Reynolds watched from the stands with co-owner Rob McElhenney as the Welsh club beat National League title rivals Notts County 3-2 in a match billed as the biggest in the league’s history.
It was a chaotic encounter between two clubs fighting for promotion and culminated in Wrexham goalkeeper Ben Foster saving a penalty in the last minute to ensure the Welsh club sealed a victory which moved it three points ahead of second-placed County at the top of the league having played one game fewer.
Wrexham has four games of the regular season remaining to secure automatic promotion to the Football League. Only the league champion will be automatically promoted, with second place having to navigate a tricky playoff.
Foster, who has played in the Premier League for the likes of Manchester United, came out of retirement last month to sign a short-term contract with Wrexham after its usual keeper injured himself.
Reynolds was waiting for the 40-year-old in the players tunnel after the match.
“What was that about? You’re too old for that,” a jubilant Reynolds said after giving Foster a massive hug.
“That was just bananas. That was the most dramatic thing I’ve ever seen in my life.”

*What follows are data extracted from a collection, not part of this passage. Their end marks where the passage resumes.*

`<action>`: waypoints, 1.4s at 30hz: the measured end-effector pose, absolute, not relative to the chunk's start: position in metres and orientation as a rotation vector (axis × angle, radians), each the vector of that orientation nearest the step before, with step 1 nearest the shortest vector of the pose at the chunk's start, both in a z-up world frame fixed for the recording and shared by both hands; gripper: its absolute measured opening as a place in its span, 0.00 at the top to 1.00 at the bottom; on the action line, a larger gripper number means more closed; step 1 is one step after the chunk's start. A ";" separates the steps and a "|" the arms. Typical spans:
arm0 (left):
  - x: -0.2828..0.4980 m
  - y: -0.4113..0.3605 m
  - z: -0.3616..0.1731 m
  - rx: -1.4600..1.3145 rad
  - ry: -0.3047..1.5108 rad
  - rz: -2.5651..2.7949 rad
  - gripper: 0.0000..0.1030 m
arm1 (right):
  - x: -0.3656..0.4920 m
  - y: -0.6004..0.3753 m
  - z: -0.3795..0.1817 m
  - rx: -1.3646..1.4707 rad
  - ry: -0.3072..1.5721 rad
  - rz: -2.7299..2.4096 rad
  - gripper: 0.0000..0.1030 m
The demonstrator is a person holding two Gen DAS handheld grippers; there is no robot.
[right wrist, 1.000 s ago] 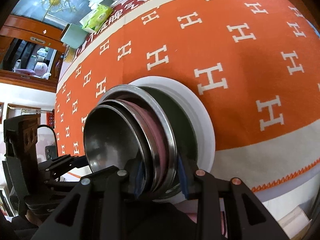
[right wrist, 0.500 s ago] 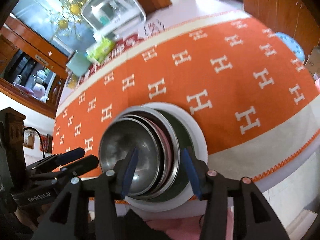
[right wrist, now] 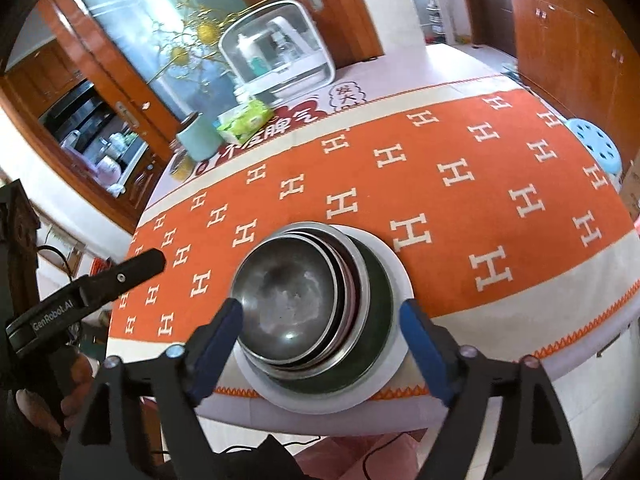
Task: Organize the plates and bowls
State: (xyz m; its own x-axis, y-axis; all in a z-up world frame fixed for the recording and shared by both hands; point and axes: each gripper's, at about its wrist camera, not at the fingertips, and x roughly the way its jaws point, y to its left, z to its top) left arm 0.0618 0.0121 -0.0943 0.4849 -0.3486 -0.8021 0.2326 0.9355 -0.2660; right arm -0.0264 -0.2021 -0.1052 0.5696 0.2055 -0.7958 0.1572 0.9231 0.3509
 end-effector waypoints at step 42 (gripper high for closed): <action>-0.044 -0.030 -0.039 0.073 0.831 0.050 0.01 | -0.088 -0.206 -0.035 0.131 0.800 0.000 0.00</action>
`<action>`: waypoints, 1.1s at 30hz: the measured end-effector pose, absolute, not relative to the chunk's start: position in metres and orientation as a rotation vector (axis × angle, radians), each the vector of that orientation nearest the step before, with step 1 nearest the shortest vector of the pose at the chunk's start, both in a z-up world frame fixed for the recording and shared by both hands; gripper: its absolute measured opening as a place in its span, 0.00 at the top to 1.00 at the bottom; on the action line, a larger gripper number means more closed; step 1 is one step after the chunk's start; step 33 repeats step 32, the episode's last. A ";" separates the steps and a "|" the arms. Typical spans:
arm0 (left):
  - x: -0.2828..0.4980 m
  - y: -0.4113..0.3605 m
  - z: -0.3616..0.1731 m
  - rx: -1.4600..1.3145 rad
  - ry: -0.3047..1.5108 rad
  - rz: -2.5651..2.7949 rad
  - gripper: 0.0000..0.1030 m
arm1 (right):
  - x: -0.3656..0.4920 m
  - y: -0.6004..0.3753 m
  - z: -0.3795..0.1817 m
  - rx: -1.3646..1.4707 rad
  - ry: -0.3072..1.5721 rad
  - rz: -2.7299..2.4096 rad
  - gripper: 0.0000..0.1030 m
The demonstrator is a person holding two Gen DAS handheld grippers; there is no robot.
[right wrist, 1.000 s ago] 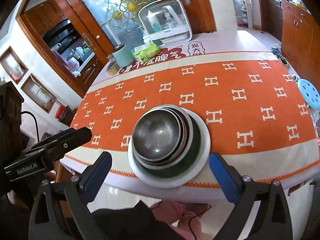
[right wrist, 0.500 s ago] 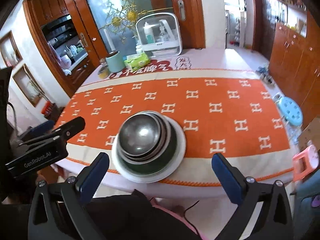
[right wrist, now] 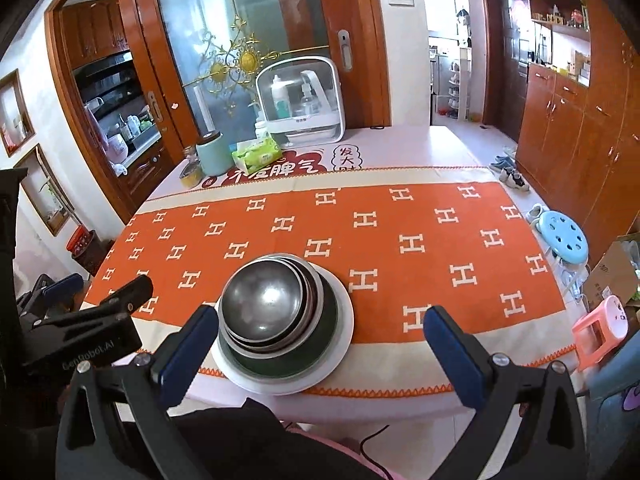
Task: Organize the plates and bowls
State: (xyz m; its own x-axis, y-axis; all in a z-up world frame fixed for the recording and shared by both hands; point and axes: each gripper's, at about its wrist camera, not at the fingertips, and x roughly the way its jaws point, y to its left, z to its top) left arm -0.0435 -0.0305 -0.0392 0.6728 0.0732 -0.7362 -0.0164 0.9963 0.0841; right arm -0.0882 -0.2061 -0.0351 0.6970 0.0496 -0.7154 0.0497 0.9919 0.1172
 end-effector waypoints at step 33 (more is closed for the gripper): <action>-0.039 -0.045 -0.045 0.098 0.849 0.015 0.01 | -0.081 -0.213 -0.046 0.144 0.874 0.002 0.00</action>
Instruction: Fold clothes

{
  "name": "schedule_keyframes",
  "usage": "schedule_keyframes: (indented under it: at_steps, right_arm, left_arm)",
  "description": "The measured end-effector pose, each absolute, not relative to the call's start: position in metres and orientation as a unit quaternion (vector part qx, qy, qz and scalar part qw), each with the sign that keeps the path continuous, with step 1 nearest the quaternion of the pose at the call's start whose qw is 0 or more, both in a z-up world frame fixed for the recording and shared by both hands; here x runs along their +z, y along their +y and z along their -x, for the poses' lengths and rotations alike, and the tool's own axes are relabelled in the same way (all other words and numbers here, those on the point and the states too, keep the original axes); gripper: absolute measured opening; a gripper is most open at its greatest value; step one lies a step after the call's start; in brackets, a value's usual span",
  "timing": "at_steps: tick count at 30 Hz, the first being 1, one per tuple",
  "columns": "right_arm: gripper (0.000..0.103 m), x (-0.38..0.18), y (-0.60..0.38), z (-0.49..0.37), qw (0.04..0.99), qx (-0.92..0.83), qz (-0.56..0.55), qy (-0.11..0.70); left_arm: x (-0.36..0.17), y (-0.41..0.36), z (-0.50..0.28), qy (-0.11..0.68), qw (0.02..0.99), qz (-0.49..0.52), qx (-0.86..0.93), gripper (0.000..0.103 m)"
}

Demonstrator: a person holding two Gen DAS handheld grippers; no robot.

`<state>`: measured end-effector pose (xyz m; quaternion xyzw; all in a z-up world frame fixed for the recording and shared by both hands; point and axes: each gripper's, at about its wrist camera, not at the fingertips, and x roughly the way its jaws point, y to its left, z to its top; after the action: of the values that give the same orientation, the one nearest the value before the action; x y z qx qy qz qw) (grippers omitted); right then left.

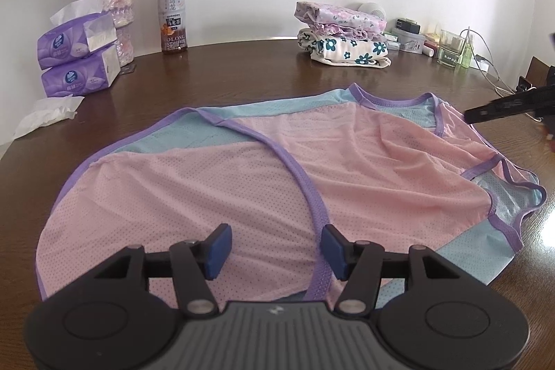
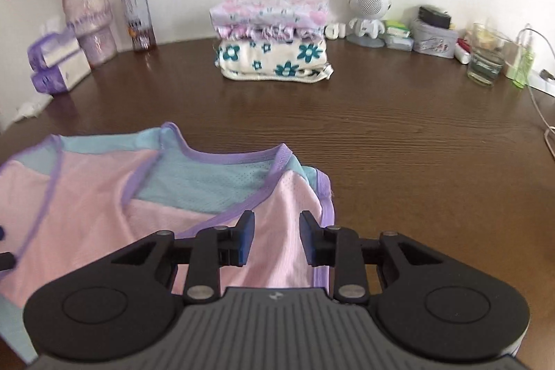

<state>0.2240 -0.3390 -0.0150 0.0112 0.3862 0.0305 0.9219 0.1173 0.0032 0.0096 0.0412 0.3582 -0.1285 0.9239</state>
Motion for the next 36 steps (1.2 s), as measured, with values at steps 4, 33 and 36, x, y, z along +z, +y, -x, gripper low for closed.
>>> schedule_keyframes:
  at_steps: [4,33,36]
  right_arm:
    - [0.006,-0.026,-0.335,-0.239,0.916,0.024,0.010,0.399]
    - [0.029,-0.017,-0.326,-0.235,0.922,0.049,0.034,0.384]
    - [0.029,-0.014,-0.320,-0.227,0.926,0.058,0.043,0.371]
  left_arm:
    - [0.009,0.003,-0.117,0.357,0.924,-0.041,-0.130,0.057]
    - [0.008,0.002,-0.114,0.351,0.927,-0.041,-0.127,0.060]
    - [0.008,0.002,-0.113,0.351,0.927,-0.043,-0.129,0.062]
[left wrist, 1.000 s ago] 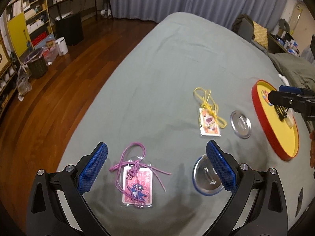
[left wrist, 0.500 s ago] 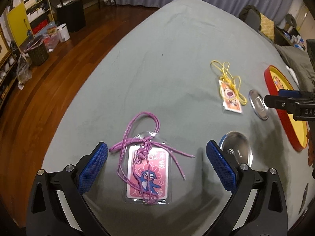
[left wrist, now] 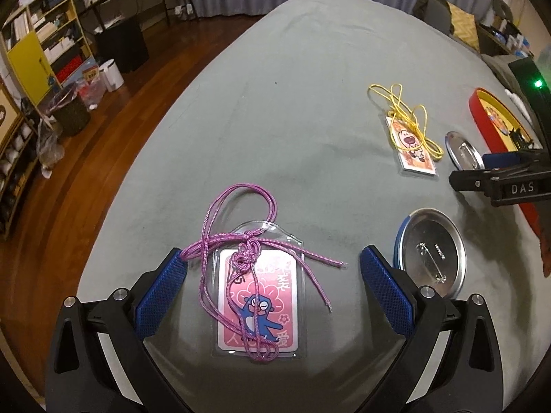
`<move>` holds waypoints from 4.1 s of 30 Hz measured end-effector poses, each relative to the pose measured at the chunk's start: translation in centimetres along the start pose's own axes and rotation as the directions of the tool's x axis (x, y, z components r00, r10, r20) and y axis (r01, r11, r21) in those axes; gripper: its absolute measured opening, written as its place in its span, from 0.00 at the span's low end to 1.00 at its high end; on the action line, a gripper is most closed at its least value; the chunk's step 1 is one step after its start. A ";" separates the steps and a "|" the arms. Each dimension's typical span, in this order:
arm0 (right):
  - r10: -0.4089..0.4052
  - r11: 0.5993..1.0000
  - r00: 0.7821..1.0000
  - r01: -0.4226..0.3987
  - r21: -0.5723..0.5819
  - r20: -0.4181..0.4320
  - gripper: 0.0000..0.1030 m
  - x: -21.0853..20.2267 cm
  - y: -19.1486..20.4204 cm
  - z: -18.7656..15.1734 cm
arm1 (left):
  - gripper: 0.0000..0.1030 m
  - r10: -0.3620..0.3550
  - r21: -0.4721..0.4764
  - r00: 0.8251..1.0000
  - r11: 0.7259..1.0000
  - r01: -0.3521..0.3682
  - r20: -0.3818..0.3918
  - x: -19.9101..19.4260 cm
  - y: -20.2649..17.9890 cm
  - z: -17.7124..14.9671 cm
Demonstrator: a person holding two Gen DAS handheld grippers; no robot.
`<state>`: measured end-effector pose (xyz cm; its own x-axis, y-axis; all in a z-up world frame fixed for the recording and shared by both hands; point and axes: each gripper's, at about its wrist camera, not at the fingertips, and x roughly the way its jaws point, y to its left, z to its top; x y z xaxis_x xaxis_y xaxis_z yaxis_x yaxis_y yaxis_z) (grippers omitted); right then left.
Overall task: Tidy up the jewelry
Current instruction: 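Move the left tool over the pink charm card while the right tool approaches the silver badge back, then close the left tool on the pink charm card while the right tool grips the silver badge back, then carry the pink charm card and silver badge back in both tools over the red tray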
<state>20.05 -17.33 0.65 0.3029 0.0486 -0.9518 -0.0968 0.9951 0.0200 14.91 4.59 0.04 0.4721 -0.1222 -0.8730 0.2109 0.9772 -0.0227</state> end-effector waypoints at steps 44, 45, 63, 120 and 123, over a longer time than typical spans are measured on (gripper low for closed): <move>0.054 0.998 0.997 -0.055 0.015 0.055 0.93 0.6 -3.1 -0.7 | 0.79 0.008 -0.005 0.999 1.000 -0.008 0.038 -0.8 0.7 -0.8; 0.055 0.998 0.997 -0.056 0.015 0.057 0.92 0.5 -3.1 -0.8 | 0.78 0.009 -0.009 0.999 1.000 -0.009 0.039 -0.8 0.8 -0.8; 0.030 0.999 0.996 -0.031 0.010 0.088 0.68 -0.4 -2.7 -0.6 | 0.51 0.033 -0.040 0.998 0.999 -0.031 0.044 -1.7 1.3 -0.8; 0.046 0.998 0.959 -0.053 0.020 0.281 0.68 -11.7 -4.8 -0.5 | 0.45 0.024 -0.025 0.981 0.999 -0.020 0.193 -12.3 -1.9 4.5; 0.044 0.999 0.951 -0.050 0.014 0.306 0.68 -13.5 -5.2 -0.7 | 0.45 0.010 -0.012 0.977 1.000 -0.007 0.215 -13.5 -2.8 5.4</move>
<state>15.78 -23.18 13.14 0.5742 0.1160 -0.8105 -0.0987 0.9925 0.0721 12.53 2.52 14.53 0.6468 -0.1472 -0.7483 0.1970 0.9801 -0.0226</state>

Both clubs knew that whoever won on Monday would put themselves in pole position for promotion into League Two – the fourth tier of English football.
Such pressure usually results in a cagey match but almost 10,000 people inside the Racecourse Ground watched anything but.
Notts County had initially taken the lead before half-time after midfielder John Bostock scored a remarkable free kick from distance.
But buoyed by the home support, Wrexham hit back shortly after the break through star striker Paul Mullin before taking the lead after Jacob Mendy finished off a smart team move.
Captain Kyle Cameron then equalized for the visitors before Elliot Lee capitalized on a defensive error to make it 3-2 to Wrexham in the 78th minute.
‘That moment gives you goosebumps’
The twists and turns weren’t quite done yet, though, with the referee awarding Notts County a penalty in the fifth minute of added time after spotting a handball.
With practically the last kick of the game, Cedwyn Scott had the chance to tie the match from the penalty spot but was denied by a wonderful save from Foster.
“That’s about as good as it gets,” Foster, who made eight appearances for England and who had briefly played for Wrexham in 2005, told the club’s website after the game.
“I can’t remember playing in many better football matches myself. Just the drama attached to all of it.”
On his last-gasp penalty save, Foster added: “That adrenaline buzz there, that moment gives you goosebumps. It’s as good as it gets.
“I’ve never celebrated a save before […] but I couldn’t help myself.”
It was yet another fairytale moment in the long history of Wrexham AFC, which has attracted global attention since the star-studded takeover in 2021.
The club had been languishing outside the top four divisions of English football, known as the Football League, for over a decade but now seems to be on an exciting path up the football pyramid.
Wrexham is one of a number of Welsh clubs that play in the English football league system due to being founded before the creation of the Welsh football league.
“I can’t believe there was a time when I thought football was boring,” McElhenney tweeted after the breathless match had finished.
Freedom of Wrexham
Such has been the impact of the new owners on the local community, both McElhenney and Reynolds were awarded the Freedom of Wrexham in December.
The pair, who have already featured in a TV series documenting their time at the club, attended a ceremony before Monday’s match at Wrexham’s Guildhall.
“I’m so touched I get to be a part of this story,” Reynolds said, according to the BBC.
“I know that we are here so that you guys can thank us for some reason, but I feel like it is the other way around.
“We want to thank you for what you have given us. Words are too clumsy to quantify what it means to me.”